By Hugh Raven, John Ellerman Foundation and EFN, 18th March 2016

Seldom do really new ideas surge into public consciousness in a mature democracy like Britain’s. New issues arise, of course. Diseases, security threats, ways of doing business, technologies – all evolve, and public discourse is refreshed. But occasionally someone suggests a new approach, coins a memorable descriptive term, and – if it’s compelling – we may have a new movement on our hands.

In the world of ecological thought, it’s not that new paradigms are unknown. Natural history, conservation, the environment, sustainable development: all have been the current mot juste to describe a particular period’s understanding of the issues that concern EFN.
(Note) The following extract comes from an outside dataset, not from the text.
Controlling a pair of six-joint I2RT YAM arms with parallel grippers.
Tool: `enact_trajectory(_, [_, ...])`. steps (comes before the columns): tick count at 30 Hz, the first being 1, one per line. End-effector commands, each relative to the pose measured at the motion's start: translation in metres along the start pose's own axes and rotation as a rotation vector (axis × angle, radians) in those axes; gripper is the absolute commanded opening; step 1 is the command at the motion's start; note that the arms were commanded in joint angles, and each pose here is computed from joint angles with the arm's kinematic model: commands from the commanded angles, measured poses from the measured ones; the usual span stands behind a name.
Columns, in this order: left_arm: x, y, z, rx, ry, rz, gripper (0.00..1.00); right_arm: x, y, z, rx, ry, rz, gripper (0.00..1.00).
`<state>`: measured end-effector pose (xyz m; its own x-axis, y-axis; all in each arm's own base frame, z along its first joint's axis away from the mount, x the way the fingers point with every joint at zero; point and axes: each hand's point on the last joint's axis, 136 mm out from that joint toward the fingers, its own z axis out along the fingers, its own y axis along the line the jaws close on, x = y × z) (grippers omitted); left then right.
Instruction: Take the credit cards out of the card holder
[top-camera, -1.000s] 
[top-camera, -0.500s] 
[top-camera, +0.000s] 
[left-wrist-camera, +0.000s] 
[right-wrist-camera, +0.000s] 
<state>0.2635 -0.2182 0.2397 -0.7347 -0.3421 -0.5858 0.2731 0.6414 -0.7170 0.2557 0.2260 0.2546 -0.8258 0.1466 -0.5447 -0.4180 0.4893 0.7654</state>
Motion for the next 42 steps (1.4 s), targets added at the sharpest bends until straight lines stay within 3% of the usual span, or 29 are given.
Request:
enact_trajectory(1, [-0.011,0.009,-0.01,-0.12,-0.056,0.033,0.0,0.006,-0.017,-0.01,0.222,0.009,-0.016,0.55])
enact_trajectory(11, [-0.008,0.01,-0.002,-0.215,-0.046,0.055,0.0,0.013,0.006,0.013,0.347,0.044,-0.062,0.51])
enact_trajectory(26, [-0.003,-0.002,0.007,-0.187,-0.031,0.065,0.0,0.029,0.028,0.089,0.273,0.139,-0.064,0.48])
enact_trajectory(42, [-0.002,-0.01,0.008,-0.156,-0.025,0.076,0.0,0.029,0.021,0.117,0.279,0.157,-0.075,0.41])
A vital subset of those issues – life-and-death matters of ecosystems and biodiversity – has a new kid on the block. It’s not an everyday kitchen-sink topic, that I admit. I’ve yet to hear it raised at the bar of the Dog and Duck.

Nonetheless, such, I believe, is rewilding: a new approach. To be fair we should credit those who’ve brought it to our attention. George Monbiot’s elegant, cheeky book ‘Feral’ has done most in that respect, but though brilliantly readable and provocative, it did omit mention in its case studies of perhaps the UK’s longest-standing practical champions of his new cause. Charlie and Isabella Burrell have pioneered it, in Sussex, for the last fifteen years. If you want to understand the meaning of rewilding amid the constraints of Southern England, you must go to their Knepp Castle Estate.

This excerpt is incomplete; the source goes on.